Site Wide Search Design Document

by Khy Huang

I. Essentials

II. Introduction

Site Wide Search (SWS) provides searching capability for web site content. It supports sub-sites, application selections, and permissions checking. There are two types of users within site wide search, developer and end user. The developer needs to be able to specify application data which should be available to site wide search, whereas the end user needs a general search tool with a reasonable set of basic search primitives (i.e. boolean logic, themes, keywords) to find relevant content. Developers will need to have a firm grasp on ACS 4 architecture in order to set up SWS to produce the correct display and support for sub-sites. There is a SWS framework to follow for including data for searching. The frame work guidelines are discussed under the Configuration section.

III. Historical Consideration

The pre-ACS 4.0 version of Site Wide Search required application developers to write triggers or procedures to construct content for Oracle Intermedia to index. An advantage of having a procedure construct the data in this way is that applications may then choose to have other pieces of information included in addition to or in place of the body of the search context, such as keywords. The new SWS indexes data from the acs_contents table. However, object types may implement an interface with a method that provides the data to be indexed in place of the content in acs_contents. Most applications will default to search using the content stored in ACS_contents. Currently in ACS 4.x, there is a Content Reposistory (CR) system that stores the content in the cr_revision table. In a future release, CR will use the acs_contents for storing its data. The interim solution, for CR to include its content in SWS, is to use the interface.

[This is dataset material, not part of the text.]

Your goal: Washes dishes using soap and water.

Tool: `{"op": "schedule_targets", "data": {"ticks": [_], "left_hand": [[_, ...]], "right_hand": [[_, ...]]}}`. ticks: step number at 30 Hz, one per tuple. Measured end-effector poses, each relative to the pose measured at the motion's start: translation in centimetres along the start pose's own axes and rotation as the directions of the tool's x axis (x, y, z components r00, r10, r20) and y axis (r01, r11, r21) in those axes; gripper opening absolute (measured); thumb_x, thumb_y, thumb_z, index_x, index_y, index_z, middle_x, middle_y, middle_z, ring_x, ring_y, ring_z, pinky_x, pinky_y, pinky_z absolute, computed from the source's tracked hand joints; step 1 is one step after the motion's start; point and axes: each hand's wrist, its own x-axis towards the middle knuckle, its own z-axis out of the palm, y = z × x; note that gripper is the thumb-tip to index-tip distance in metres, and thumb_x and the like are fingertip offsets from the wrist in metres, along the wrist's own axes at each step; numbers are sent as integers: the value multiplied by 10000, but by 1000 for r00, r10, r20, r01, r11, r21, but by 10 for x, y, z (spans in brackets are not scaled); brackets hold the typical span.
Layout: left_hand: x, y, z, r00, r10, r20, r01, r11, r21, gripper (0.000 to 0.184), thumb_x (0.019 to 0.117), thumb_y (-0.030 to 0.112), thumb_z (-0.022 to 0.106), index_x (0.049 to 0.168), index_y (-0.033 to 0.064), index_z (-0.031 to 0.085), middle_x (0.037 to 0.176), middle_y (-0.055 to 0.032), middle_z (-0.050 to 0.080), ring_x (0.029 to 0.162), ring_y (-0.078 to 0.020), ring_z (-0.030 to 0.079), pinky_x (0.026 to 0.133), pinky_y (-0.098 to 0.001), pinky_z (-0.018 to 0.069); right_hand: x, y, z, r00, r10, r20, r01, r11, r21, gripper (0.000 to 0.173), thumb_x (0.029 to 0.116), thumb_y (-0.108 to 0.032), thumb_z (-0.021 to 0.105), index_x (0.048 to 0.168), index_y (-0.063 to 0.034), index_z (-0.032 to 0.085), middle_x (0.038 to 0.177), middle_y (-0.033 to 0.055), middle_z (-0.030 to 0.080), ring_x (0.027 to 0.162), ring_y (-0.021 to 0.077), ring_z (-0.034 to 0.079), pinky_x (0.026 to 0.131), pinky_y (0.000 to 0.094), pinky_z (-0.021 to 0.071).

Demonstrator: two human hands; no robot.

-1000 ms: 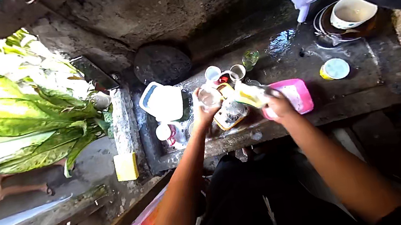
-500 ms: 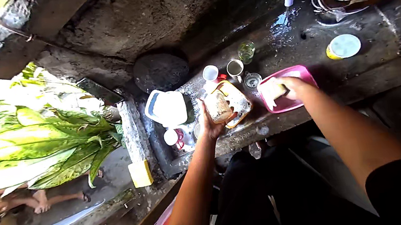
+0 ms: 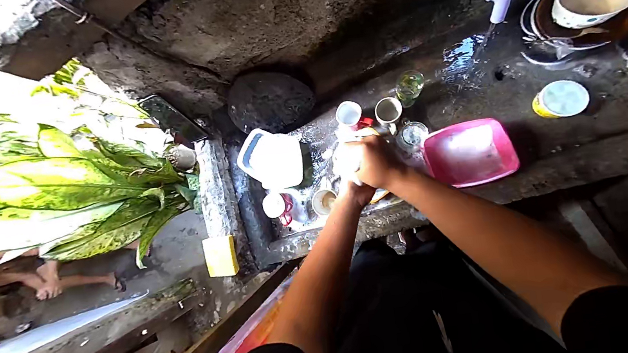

Previously, the SWS setup script had to be run separately to avoid the namespace collision in ctxsys schema for each ACS installation, as the naming of procedures are unique within the ctsxys schema, e.g., when installing development, staging, and production under the same Oracle DB with different schemas. The new setup script addresses the namespace collision problem by using a mapping table for the procedure names for each schema.

IV. Competitive Analysis

General search engines such as Google and Altavista are great for finding content on the Web, however these search tools do not have access to information about the framework of a web site such as access control. For example, users may receive a set of links from a search that they do not have access to view. It is frustrating for users to click on the link only to get an access denied page. Thus, at the level of performing an internal site wide search, there is a room to improve on search functionality by employing a tool that is architecture-aware. SWS is now specifically designed for the ACS 4.x architectur and as such is aware of the internal framework (i.e. permissions, sub-sites, applications, etc..). As a result, the SWS will only return results that are live and accessible to the user performing the search in question. In addition, the result set can be displayed in a manner that reflects the structure of the site, such as displaying the results by sub-sites or applications.

V.Design Tradeoffs

10.20 Storing information vs. Interface

In the previous version of SWS, the link and title of the content was stored in a table. If the piece of content was returned from a search, the display on the page would be the title of the content hyperlinked to the stored link. Under the ACS 4 framework, storing the title and hyperlink for each content (object) is not feasible since the object could be referenced by multiple applications. Even if the object was referenced by only one application, this would still not resolve the issue as to where the title should be hyperlinked. Under the APM, applications can be mapped to multiple site nodes. The solution is to require object_types interested in being searchable to implement the 'sws_display' interface. The 'sws_display' interface consist of six methods (sws_application_id, sws_site_node_id, sws_req_permission, sws_link, sws_title, sws_summary). Object types will use these methods to help SWS determine under which application and site node relevant content should be referenced.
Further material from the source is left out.